Given that a lot of the current activity in Spark Core is in shuffles, I wanted to propose factoring out shuffle implementations in a way that will make experimentation easier. Ideally we will converge on one implementation, but for a while, this could also be used to have several implementations coexist. I'm suggesting this because I aware of at least three efforts to look at shuffle (from Yahoo!, Intel and Databricks). Some of the things people are investigating are:
- Push-based shuffle where data moves directly from mappers to reducers
- Sorting-based instead of hash-based shuffle, to create fewer files (helps a lot with file handles and memory usage on large shuffles)
- External spilling within a key
- Changing the level of parallelism or even algorithm for downstream stages at runtime based on statistics of the map output (this is a thing we had prototyped in the Shark research project but never merged in core)
I've attached a design doc with a proposed interface.
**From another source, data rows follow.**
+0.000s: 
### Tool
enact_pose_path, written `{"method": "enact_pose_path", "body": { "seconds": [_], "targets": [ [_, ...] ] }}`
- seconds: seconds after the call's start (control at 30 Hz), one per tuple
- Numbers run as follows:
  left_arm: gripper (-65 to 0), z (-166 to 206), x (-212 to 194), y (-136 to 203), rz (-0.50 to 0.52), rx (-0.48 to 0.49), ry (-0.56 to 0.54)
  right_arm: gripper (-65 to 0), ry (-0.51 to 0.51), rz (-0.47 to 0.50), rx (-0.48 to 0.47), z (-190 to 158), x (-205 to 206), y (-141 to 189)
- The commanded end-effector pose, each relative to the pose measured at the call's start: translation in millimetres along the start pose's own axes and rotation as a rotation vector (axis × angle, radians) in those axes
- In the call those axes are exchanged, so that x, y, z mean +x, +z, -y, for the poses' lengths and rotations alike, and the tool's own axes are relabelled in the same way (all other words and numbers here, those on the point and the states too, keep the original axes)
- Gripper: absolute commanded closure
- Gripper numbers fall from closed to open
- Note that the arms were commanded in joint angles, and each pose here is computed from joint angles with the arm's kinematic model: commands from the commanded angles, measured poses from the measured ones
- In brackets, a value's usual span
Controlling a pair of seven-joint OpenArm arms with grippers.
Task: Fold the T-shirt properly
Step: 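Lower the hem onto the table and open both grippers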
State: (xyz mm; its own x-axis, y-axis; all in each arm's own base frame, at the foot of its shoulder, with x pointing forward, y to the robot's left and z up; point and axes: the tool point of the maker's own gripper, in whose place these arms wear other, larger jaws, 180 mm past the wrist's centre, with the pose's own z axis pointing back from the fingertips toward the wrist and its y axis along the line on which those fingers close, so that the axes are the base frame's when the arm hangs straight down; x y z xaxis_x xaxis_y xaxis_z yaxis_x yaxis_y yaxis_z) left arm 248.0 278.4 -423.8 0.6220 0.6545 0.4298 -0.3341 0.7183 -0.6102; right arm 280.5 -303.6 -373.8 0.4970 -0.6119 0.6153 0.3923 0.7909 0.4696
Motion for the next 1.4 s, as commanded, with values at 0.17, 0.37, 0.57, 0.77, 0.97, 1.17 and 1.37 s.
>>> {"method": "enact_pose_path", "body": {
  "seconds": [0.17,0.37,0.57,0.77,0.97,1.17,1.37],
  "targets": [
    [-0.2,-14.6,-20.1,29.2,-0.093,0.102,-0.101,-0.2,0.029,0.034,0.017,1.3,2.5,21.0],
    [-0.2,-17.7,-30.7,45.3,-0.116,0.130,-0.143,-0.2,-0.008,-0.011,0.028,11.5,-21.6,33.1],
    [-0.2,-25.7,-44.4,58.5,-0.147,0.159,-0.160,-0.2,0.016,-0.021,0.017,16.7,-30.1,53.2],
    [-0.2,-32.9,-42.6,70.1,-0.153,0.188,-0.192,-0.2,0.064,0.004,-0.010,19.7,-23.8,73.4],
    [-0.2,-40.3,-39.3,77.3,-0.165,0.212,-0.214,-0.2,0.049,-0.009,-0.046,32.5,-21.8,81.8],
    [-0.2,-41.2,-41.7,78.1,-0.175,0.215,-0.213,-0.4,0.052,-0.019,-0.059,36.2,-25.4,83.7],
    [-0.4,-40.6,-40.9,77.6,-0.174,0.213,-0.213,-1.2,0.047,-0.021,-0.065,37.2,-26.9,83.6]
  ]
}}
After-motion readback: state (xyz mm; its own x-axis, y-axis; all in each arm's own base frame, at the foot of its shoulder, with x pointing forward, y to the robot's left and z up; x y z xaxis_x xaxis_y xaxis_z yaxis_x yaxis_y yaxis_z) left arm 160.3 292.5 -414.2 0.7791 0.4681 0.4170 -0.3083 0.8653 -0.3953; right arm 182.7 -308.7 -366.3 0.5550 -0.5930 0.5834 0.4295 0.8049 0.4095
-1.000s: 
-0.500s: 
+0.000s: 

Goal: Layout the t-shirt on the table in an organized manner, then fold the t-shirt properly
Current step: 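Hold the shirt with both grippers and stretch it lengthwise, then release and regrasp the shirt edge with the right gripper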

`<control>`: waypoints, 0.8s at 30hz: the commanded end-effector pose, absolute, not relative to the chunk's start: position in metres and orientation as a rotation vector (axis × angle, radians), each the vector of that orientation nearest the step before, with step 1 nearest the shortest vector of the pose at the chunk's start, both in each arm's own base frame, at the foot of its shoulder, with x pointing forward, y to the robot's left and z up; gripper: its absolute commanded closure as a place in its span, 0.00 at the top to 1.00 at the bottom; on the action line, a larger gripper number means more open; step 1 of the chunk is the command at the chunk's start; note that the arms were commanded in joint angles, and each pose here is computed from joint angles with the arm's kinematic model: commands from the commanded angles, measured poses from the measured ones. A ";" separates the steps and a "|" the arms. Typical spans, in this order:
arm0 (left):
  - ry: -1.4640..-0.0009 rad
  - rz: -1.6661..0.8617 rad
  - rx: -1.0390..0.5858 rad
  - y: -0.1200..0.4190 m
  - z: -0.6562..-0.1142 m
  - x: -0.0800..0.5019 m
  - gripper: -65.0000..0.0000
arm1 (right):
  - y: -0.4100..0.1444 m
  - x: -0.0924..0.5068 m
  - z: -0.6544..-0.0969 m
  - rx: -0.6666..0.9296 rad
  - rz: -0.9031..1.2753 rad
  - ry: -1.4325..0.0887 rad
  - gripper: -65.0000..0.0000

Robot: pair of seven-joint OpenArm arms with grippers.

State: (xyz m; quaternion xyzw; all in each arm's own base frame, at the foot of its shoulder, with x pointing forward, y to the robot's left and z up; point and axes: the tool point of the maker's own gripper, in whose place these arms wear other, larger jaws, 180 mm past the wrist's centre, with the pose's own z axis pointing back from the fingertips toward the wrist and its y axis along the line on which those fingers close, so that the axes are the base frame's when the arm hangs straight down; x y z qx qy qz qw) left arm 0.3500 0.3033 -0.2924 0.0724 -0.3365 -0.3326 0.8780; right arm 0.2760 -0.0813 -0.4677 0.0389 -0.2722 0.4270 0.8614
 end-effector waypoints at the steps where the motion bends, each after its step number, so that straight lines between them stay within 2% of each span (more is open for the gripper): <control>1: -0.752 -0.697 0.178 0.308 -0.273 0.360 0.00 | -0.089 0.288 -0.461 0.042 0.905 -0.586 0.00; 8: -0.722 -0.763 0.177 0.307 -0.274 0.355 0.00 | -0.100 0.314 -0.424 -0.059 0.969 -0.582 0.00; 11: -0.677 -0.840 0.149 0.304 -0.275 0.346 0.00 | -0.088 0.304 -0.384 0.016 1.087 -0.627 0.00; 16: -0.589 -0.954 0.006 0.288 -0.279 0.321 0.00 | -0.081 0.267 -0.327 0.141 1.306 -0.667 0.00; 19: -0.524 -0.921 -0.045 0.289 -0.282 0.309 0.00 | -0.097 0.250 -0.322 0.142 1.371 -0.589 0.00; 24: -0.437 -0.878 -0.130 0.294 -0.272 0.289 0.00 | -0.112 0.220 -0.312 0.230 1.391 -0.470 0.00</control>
It's not too crazy because the interface between shuffles and the rest of the code is already pretty narrow (just some iterators for reading data and a writer interface for writing it). Bigger changes will be needed in the interaction with DAGScheduler and BlockManager for some of the ideas above, but we can handle those separately, and this interface will allow us to experiment with some short-term stuff sooner.
If things go well I'd also like to send a sort-based shuffle implementation for 1.1, but we'll see how the timing on that works out.